Влюбиться в себя + обожать себя + отыскивать в себе таинственные голоса + восхищаться собой + вожделеть себя + вот способ прожить земную жизнь + но что дальше
Далеко не сразу я понял, что память — моя мудрая, чуткая и верная подруга. Только властолюбцы вступают в конфликт с памятью. Те, что постоянно тренируют тело, волю, дух и невинную память.

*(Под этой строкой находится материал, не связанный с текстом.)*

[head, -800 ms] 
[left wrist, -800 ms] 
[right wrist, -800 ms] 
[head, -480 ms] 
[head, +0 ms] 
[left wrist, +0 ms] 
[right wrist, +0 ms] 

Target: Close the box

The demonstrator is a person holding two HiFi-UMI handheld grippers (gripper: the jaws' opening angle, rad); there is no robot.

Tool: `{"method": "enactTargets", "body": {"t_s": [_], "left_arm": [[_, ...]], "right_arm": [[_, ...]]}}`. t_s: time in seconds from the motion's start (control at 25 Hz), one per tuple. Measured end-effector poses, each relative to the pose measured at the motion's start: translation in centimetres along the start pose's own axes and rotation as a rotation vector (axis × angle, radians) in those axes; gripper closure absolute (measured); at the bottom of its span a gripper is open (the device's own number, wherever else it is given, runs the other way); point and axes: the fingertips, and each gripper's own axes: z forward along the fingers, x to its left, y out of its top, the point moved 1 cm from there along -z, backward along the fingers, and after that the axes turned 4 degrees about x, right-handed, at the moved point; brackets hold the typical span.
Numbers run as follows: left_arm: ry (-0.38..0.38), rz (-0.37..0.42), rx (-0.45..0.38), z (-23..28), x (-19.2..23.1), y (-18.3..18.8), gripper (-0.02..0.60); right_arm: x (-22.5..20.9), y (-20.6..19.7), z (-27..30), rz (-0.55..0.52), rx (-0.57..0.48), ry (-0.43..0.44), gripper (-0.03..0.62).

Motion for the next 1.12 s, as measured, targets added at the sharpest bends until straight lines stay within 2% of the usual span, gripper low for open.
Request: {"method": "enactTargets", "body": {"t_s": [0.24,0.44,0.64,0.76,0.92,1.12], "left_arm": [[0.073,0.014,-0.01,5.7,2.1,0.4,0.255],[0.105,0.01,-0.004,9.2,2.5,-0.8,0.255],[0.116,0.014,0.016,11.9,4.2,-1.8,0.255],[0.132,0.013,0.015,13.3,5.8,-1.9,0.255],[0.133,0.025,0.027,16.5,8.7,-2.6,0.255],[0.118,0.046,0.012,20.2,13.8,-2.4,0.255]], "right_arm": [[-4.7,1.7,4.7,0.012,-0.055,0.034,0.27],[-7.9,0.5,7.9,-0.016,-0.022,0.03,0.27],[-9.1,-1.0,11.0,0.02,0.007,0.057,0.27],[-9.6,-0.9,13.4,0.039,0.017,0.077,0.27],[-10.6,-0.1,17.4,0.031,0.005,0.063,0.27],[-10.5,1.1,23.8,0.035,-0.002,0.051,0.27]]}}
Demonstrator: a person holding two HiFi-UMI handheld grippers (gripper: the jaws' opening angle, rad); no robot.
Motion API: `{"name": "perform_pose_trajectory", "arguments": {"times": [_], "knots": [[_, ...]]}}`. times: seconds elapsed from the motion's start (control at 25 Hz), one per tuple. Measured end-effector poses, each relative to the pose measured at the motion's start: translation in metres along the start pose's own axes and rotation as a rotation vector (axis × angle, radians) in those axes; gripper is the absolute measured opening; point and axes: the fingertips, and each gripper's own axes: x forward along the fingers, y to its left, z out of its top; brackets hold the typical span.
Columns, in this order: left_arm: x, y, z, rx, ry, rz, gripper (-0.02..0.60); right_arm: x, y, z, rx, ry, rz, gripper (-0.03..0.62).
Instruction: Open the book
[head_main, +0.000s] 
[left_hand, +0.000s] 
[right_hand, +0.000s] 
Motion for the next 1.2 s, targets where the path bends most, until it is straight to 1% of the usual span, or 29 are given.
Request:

Моя память заботливо меня опекает и преданно мне служит. На каждом очередном этапе жизни она изымает из своей сложной конструкции все те взаимосвязанные цепочки, в которых больше нет нужды. А также следит, чтобы я не перегрузил свое сознание и подсознание случайным балластом. И собирает едва заметные блестки тайн на моем извилистом пути. И, наконец, постоянно мне напоминает, что я кружусь на крохотном мокром волчке в темно-синем безмолвном пространстве.
Благожелательные читатели иногда спрашивают, когда я напишу большую книгу, эпопею, дающую полную картину нашего бурного времени, вместившего, кажется, самую суть ХХ века. Я улыбаюсь, вздыхаю, смущенно что-то бормочу, но толком ничего не могу сказать. Не могу ответить на этот банальный вопрос, откликнуться на риторическое пожелание — лакомство, какими потчевали писателей пятьдесят лет назад.
Да, когда-то, лет сто назад, литература была зеркалом эпохи. Из книг узнавали, как живет французская аристократия или как выглядит Нью-Йорк, в романах находили описание китайских церемоний и путешествий по Африке. Но сейчас? В эпоху кино, радио, телевидения и доступных многим туристических поездок? Достаточно включить телевизор, чтобы за полчаса узнать, как выглядит мир и что там происходит.
Впрочем, и сегодня еще второсортное чтиво, сочинения кошмарных американок и англичанок, все эти увесистые кирпичи заполнены банальными описаниями вещей и событий, и без того известных читателю, но читатель привык к подобному кичу, и его желудок нуждается в бесплодной жвачке.
Я свою современность вижу в свете блица. Я записываю ее в момент вспышки, когда молния озарения ярко освещает передний план, зачерняя все остальное — неведомое — непроглядной тенью.
Проза приближается к поэзии. И я вместе с ней.